Faith in Science Isn’t Going to Win This One for Us
October 18, 2002
More than 40 years of research has yet to document a single case in which antibiotic use in food animals has caused human disease due to antibiotic resistance. That scientific stamp of approval by default should reassure us. Yet, the FDA is poised to pull flouroquinolines from already limited and closely monitored use in poultry with no good evidence that it poses a threat. Meanwhile, we find ourselves a couple of congressional votes away from a near total ban on subtherapeutic feeding. Plus, food vendors are voicing growing impatience with holding back a rising tide of consumer unease about antibiotics in their food.
Science may be on our side, but it’s not going to win this fight.
How can this be? We’ve been told for years and reminded customers repeatedly that the U.S. drug-approval process is the strictest in the world. It subjects any food additive to a scientific trial by fire so intense that any mother can be sure the parts per billion contained in that food pose essentially zero risk to her child. Yet that same consumer is willing, almost happy, to turn a deaf ear to that science.
Case in point: organic food. Organic foods are the fastest growing segment of the food industry and environmental and consumer groups promoting organic continue to gain prominence. According to a recent poll, two-thirds of average citizens erroneously believe organic food is better and healthier. This in spite of the fact that nearly the same proportion couldn’t correctly cite the USDA’s definition of organic. An even higher proportion of consumers incorrectly believe organic and all-natural mean the same thing or that organic means “pesticide-free.” Meanwhile, science demonstrates that in exchange for a double or triple price premium on organic food, consumers actually get a higher food poisoning risk, less environmental sustainability because organic food takes twice as much land to produce, and a nutritional mirror image of cheaper, safer conventionally produced foods.
To keep the consumer’s trust in the antibiotic issue, we have to recognize that we are in a battle not so much for their minds as for their hearts. Today’s anti-technology, anti-”factory farming” movement attacks antibiotic use not necessarily because it doubts the science. Instead, the science is ignored. Modern agriculture as a whole is under attack for two less logical reasons:
- It’s a victim of its own technological success. The Green Revolution has been so successful in feeding the world’s hungry that, ironically, it now faces criticism by the increasingly vocal segment of the population that sees technology as a threat to human freedom and individuality. The generation raised during the poverty of the Great Depression was taught to put its faith in science as the engine of progress. People in that generation saw the tangible results of innovations that improved the quality of life for all.
By contrast, their children who came of age during the revisionist 1960s and never experienced much scarcity were afforded the luxury a full stomach provides to revise those earlier beliefs toward the generosity of science. It opened the gate for today’s anti-technology ideology that views science and technology as oppressive, dehumanizing and out of touch with nature. That artificial high moral ground is the foundation upon which today’s anti-technological farming movement boosts itself among the general public. Examples of practicality taking a back seat to ideological purity now surround us today. Consider anti-logging environmentalism that actually destroys forests via unchecked wildfire. Look at the absurdity of African heads-of-state refusing U.S. food aid while millions of their citizens starve on the basis of unknown long-term human health risks from “genetically engineered food” (advanced by anti-biotech activists).
- Farmers control much of the land and water. Private-property in the hands of farmers and ranchers resources that the environmentalists desperately want control over make it a target for today’s environmental movement.

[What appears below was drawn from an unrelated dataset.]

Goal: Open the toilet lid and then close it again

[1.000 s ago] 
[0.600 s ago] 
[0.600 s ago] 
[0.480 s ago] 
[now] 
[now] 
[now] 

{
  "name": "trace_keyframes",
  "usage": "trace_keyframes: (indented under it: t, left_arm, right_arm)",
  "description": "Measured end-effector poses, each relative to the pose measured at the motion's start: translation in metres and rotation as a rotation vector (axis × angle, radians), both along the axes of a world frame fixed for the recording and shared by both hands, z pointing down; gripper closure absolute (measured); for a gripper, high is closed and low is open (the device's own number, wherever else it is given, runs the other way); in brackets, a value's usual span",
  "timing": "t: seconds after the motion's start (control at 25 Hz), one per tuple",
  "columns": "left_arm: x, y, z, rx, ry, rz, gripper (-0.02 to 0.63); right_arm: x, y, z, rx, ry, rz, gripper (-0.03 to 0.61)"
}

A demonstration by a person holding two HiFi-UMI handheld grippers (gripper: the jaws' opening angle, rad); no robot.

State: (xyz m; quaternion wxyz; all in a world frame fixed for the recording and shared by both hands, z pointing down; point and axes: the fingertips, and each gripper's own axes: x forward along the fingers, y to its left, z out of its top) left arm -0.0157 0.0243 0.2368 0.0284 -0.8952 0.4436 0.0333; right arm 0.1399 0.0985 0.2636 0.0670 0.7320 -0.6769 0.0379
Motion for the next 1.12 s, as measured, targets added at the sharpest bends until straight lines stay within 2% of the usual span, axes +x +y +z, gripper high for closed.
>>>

That movement plays upon the politics of resentment, says Danish statistics professor and Greenpeace turncoat Bjorn Lomborg. It envisions a system of “managed scarcity,” which demands limits on the freedom to use private property by individual owners in order to preserve those uses for an increasingly nature- and recreation-hungry urban public. When the majority of consumers were only a generation removed from the countryside and farm life, it was tougher to make the case that they were missing out on a connection with the environment. Now that entire portions of the population are living out their urban lives with almost zero connection to the land, they are less immune to arguments that the community, not the individual, has the right to control that relatively scarce land and water. And they are infinitely more susceptible to notions that certain types of farming and farm technologies are environmentally destructive, unsustainable, and pose unnecessary health risks. It’s no accident the opponents of antibiotic use paint it as a tool for sloppy management on faceless corporate factory farmsthe New Age rural robber barons who are crowding out small “natural” family farms.
Scientific data to support the safety and effectiveness of antibiotic use is merely the table stakes in this issue. To win, the food industry will have to learn to communicate the benefits of modern farming technologies in terms of animal welfare, human health, and environmental sensitivity — in the new consumer’s language.